EXPLANATION OF CODES

[0060] 

100 ...

gas analysis device

10 ...

mixed gas generation mechanism

11 ...

heating furnace

11a ...

crucible

14 ...

oxidization unit

15 ...

decarbon-dioxide unit

16 ...

dehydration unit

20 ...

quadruple mass spectrometer

30 ...

pressure control mechanism

L3 ...

introducing line

31 ...

chamber

32 ...

flow rate control valve

33 ...

pressure control valve

34 ...

exhaust pump

Claims

1. A gas analysis device comprising
a mixed gas generation mechanism that comprises a heating furnace that heats a crucible where a sample is put while introducing a carrier gas to be an object substance not to be measured, generates a sample gas that contains an object substance to be measured by vaporizing at least a part of the sample and discharges a mixed gas comprising the carrier gas and the sample gas,
a quadruple mass spectrometer that has a measurement space into which the mixed gas generated by the mixed gas generation mechanism is introduced and that conducts a quantitative analysis on the object substance to be measured by giving energy to the object substance to be measured and the object substance not to be measured in the measurement space, and
a pressure control mechanism that adjusts pressure in the measurement space, wherein
the pressure control mechanism adjusts the pressure in the measurement space so as to change the energy that is given to the object substance not to be measured in the measurement space according to the lower limit value of ionization energy of the object substance not to be measured.

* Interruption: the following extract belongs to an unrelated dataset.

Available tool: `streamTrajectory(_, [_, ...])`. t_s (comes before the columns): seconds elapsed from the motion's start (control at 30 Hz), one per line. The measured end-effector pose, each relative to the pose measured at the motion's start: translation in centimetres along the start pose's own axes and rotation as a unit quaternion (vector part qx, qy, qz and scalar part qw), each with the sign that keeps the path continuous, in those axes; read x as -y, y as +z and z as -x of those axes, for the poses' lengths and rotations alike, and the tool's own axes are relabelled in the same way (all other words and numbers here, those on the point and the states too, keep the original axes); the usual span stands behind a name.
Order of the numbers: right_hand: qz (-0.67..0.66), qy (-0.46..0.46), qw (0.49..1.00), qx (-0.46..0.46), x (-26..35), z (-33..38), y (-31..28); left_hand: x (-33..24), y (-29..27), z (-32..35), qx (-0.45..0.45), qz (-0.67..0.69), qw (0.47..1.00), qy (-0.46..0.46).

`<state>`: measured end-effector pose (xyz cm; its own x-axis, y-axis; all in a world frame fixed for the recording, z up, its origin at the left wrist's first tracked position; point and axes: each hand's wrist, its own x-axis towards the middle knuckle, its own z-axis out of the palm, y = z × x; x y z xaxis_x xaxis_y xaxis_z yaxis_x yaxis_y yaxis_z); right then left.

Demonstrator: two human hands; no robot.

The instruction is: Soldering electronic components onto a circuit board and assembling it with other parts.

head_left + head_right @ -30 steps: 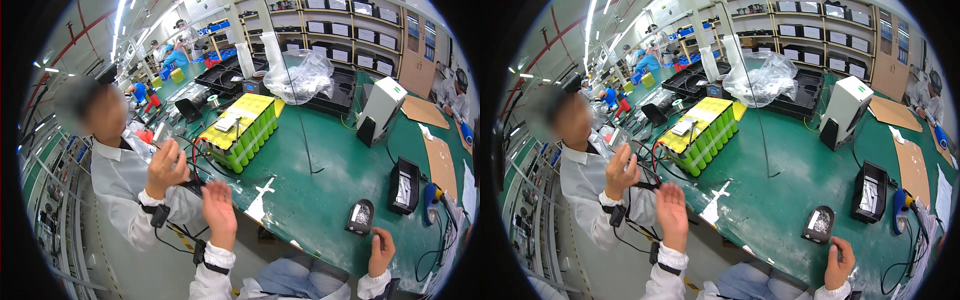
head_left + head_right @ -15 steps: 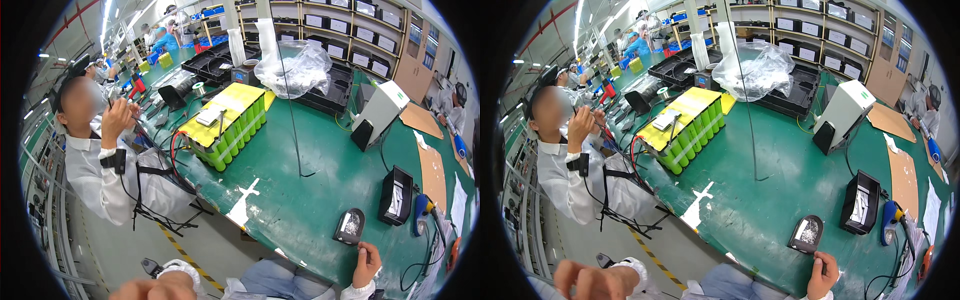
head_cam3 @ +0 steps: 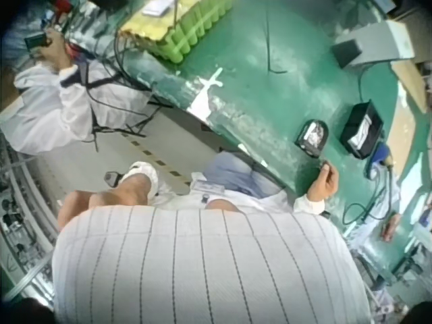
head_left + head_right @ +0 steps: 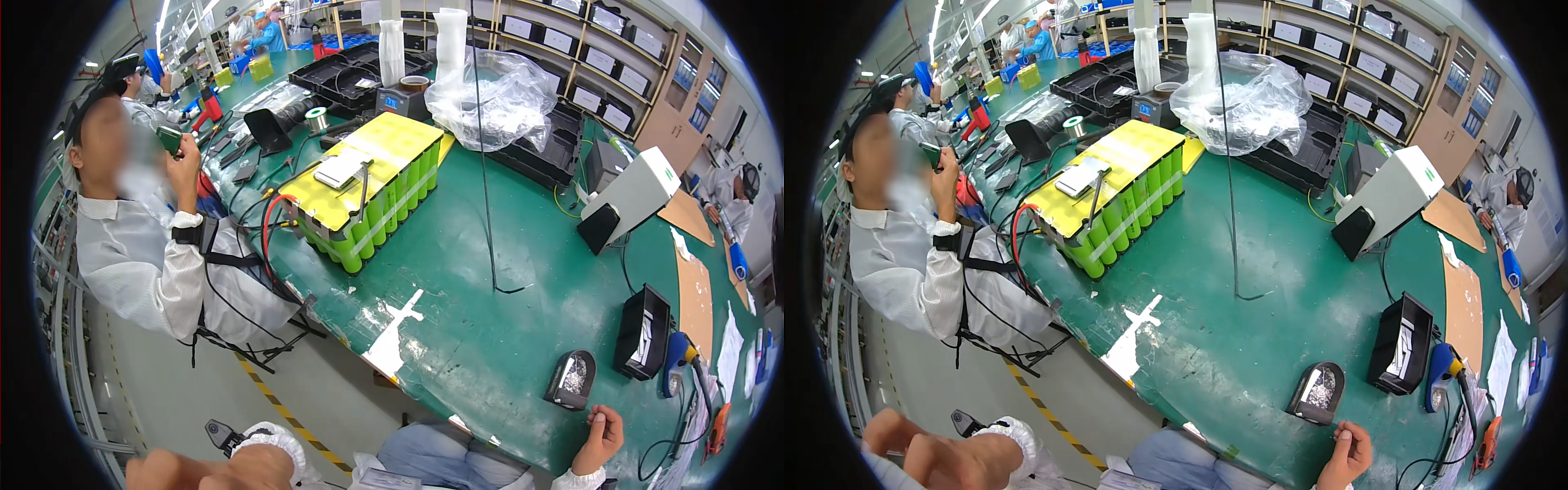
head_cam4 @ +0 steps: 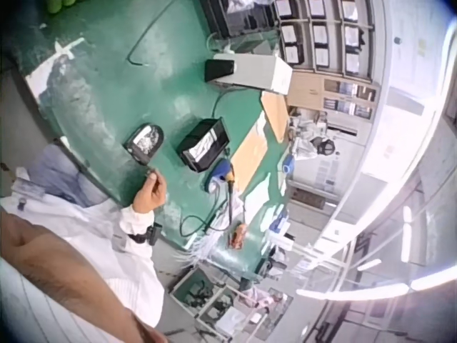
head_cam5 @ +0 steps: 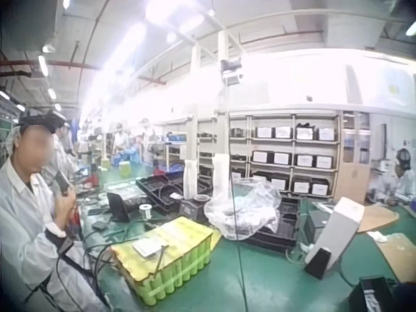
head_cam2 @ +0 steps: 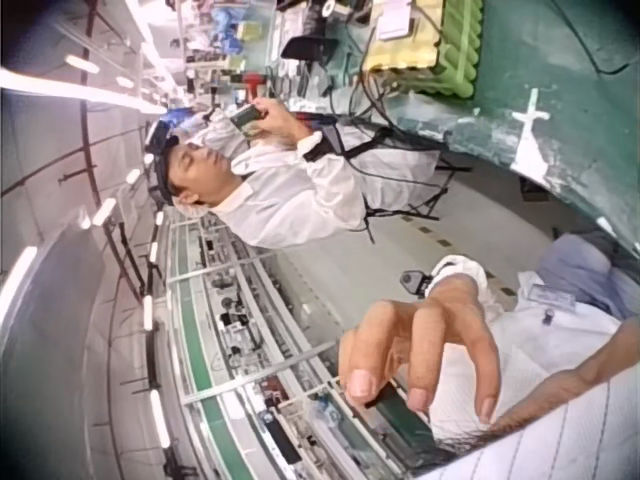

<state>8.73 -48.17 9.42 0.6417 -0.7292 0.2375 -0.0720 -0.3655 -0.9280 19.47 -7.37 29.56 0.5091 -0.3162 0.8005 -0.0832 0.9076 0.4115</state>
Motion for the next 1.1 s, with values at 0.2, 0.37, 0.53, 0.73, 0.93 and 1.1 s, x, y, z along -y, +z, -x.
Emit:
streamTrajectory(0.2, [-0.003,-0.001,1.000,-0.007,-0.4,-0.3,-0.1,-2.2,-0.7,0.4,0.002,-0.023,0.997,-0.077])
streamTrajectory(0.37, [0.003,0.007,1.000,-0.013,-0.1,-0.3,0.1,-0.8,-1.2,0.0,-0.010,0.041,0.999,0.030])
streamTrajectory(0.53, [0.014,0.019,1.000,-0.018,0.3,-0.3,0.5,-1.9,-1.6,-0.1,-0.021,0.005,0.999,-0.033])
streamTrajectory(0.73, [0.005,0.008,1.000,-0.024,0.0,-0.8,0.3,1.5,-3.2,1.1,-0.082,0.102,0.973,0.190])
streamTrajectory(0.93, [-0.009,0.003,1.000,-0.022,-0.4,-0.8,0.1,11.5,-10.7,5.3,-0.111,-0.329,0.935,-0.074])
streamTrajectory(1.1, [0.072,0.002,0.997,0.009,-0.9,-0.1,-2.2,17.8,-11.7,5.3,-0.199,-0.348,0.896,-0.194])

2. The gas analysis device described in claim 1, wherein
the pressure control mechanism adjusts the pressure in the measurement space so as to make the energy given to the object substance not to be measured in the measurement space equal to or less than the lower limit value of the ionization energy of the object substance not to be measured.

3. The gas analysis device described in claim 1 or 2, wherein
the mixed gas generation mechanism generates the mixed gas containing multiple object substances not to be measured, and
the pressure control mechanism adjusts the pressure in the measurement space so as to change the energy given to the object substance not to be measured having the lower limit value of the ionization energy that is the lowest among the multiple object substances not to be measured introduced into the measurement space according to the lower limit value of the object substance not to be measured.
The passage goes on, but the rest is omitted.